Дважды два выстрела

22
18
20
22
24
26
28
30

— И тебе не хворать, — засмеялся, отключаясь, Мишкин.

День второй

* * *

— Ты, часом, не возбуждаться ли собралась?

Арину всегда веселило специфическое использование глагола «возбудить-возбуждать» в профессиональном контексте. Ясно, что речь в подобных случаях шла о возбуждении дела, но звучало забавно. Сейчас, однако, было не до квазилингвистического веселья. Не время и не место.

Полковника юстиции Павла Шайдаровича Пахомова за глаза называли ППШ. Как знаменитый пистолет-пулемет. Не забалуешь.

— Не знаю, Пал Шайдарович. Пока вроде явное самоубийство, но…

Кабинет был просторный, угловой, о два окна. Одно, полускрытое бледно-желтой кудрявой шторой тонкого шелка, из-за чего даже в пасмурный день кабинет наполнял теплый «солнечный» свет, располагалось прямо за спинкой пахомовского кресла, другое — слева от двери. Рядом с этим окном висел здоровенный телевизор, под ним — пухлый кожаный диван цвета кофе с молоком. Арине это казалось нелогичным. Диван должен ведь располагаться напротив экрана, разве нет? Но стену напротив телевизора сплошь занимали скучные черные стеллажи — даже не застекленные! На полках — ни статуэточки, ни сувенирчика — только кодексы, справочники и бесконечные ряды массивных пластмассовых папок. Часть их периодически перекочевывала на стол — такой же темный, как стеллажи, громадный, подковообразный, развернутый несколько вкось. Под доходящей почти до окна частью подковы прятался сейф, а из передней выпуклости росла длинная «совещательная» столешница, из-под которой торчали темно-серые спинки стульев. Как акульи плавники из волн, думала иногда Арина.

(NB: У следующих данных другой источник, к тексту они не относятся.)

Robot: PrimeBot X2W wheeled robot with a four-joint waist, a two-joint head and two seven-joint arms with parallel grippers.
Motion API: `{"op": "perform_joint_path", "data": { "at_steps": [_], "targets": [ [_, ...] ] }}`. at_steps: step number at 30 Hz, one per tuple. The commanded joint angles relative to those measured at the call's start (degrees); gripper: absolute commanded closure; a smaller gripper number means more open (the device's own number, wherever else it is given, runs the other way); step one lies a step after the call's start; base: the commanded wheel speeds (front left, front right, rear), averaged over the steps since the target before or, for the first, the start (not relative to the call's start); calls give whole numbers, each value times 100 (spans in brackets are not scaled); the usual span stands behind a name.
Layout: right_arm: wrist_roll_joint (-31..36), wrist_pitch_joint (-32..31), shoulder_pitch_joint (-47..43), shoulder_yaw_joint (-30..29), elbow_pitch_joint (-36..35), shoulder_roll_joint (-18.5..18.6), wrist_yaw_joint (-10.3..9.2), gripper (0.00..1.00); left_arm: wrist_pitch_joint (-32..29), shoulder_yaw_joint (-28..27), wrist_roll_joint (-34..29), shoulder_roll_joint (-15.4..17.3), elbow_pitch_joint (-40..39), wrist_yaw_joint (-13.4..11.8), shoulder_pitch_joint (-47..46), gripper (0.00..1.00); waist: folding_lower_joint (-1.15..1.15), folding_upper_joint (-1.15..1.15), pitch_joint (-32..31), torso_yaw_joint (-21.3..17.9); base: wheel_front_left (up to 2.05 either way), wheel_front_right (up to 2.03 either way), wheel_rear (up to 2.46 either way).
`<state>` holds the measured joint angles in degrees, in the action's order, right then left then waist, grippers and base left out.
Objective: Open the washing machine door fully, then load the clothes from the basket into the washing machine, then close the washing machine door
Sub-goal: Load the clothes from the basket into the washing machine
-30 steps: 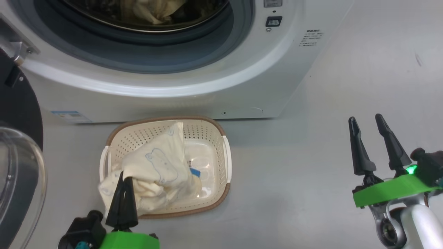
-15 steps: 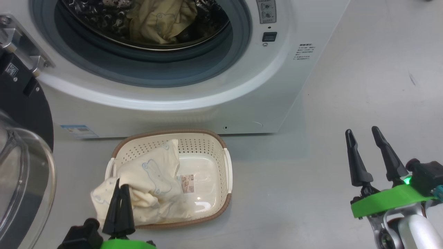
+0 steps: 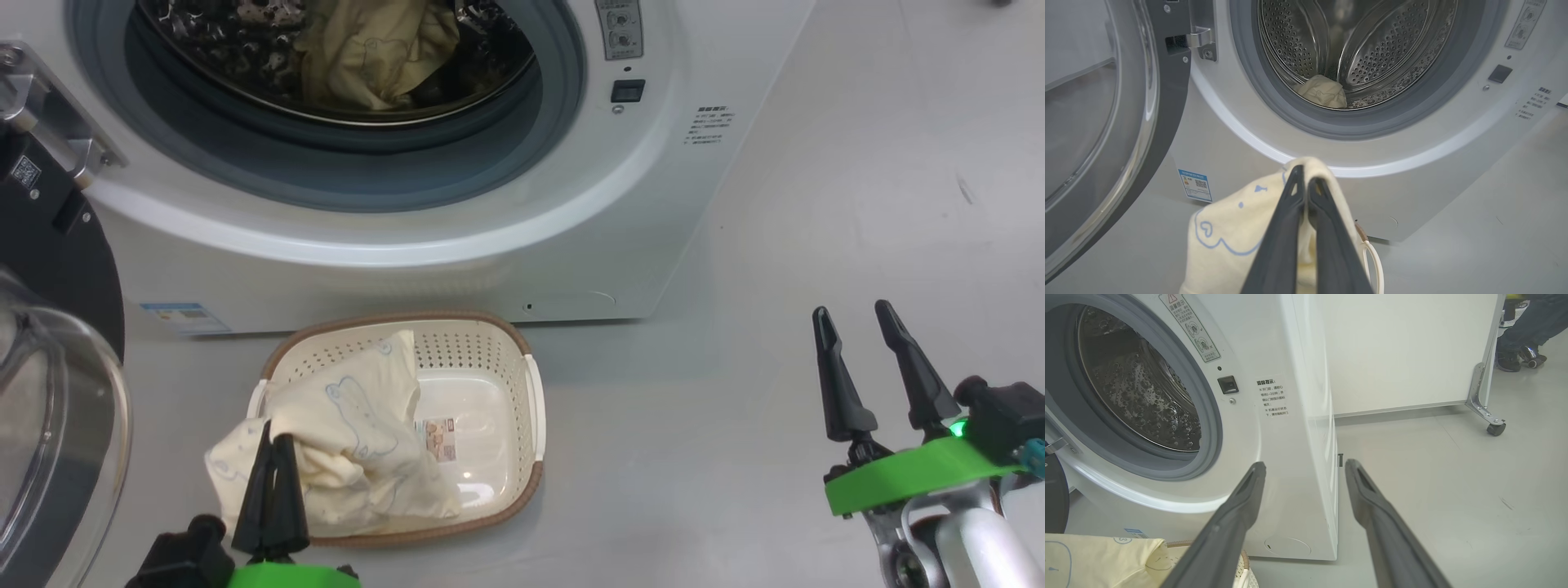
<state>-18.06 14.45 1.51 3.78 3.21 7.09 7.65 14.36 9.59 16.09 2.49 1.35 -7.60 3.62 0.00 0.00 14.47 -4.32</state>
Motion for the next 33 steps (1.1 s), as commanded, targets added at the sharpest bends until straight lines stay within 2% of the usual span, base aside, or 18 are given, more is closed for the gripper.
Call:
{"op": "perform_joint_path", "data": {
  "at_steps": [1, 33],
  "targets": [
    [43, 55, -14, 84, -153, 63, -16, 0, 63, -192, -52, 39, -180, 1, -35, 100, 0, 0, -82, 7, 0, 0, 0],
    [124, 55, -435, 256, -42, 98, -16, 0, 63, -258, 69, 39, -29, -24, 362, 100, 0, 0, -1155, -102, 0, 0, 0]
  ]
}}
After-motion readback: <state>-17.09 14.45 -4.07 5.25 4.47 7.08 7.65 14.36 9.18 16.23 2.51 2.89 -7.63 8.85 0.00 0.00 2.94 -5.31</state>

Единственным, кажется, личным предметом в этом царстве официальности была небольшая фотография в простой стальной рамке, как правило, невидимая за покрывавшими стол стопками и россыпями бумаг, книг и папок. Разве что иногда солнечный луч из-за спины Пахомова дотягивался до рамки. Скользящий серебристый взблеск тоже почему-то напоминал о море. На снимке — Арине рассказала Ева — была пахомовская жена. Погибшая лет пятнадцать назад. Погибшая глупо, бессмысленно. Да, так можно сказать про любую смерть, но… неудачно удаленный зуб, воспаление, по распространенной женской привычке не принятое всерьез, ураганный сепсис… что это, как не глупейшая ухмылка дурацкой судьбы? Их сына, Виктора, опера того же РУВД, что и Молодцов с Мишкиным, за глаза именовали Сыночком.

— Докладывай, — поторопил ее владелец кабинета.

— Во-первых, время. Соседка слышала выстрел около полуночи, а время смерти — около четырех утра.

— Кто выезжал?

— Плюшкин.

Пахомов кивнул.

— А соседка как?

— По-моему, нормальный свидетель. Не сочиняет.

— Телевизор?

— Возможно. Хотя странно. Посмотрел телевизор и застрелился?

ППШ промолчал, только смотрел выжидательно.

— Второе. В квартире порядок. И это не предсмертная генеральная уборка, а… В общем, это не логово отчаявшегося алкоголика, а жилье человека, который свою жизнь контролирует.

— Медкарту запросила? И финансовые дела попроси Оберсдорфа глянуть.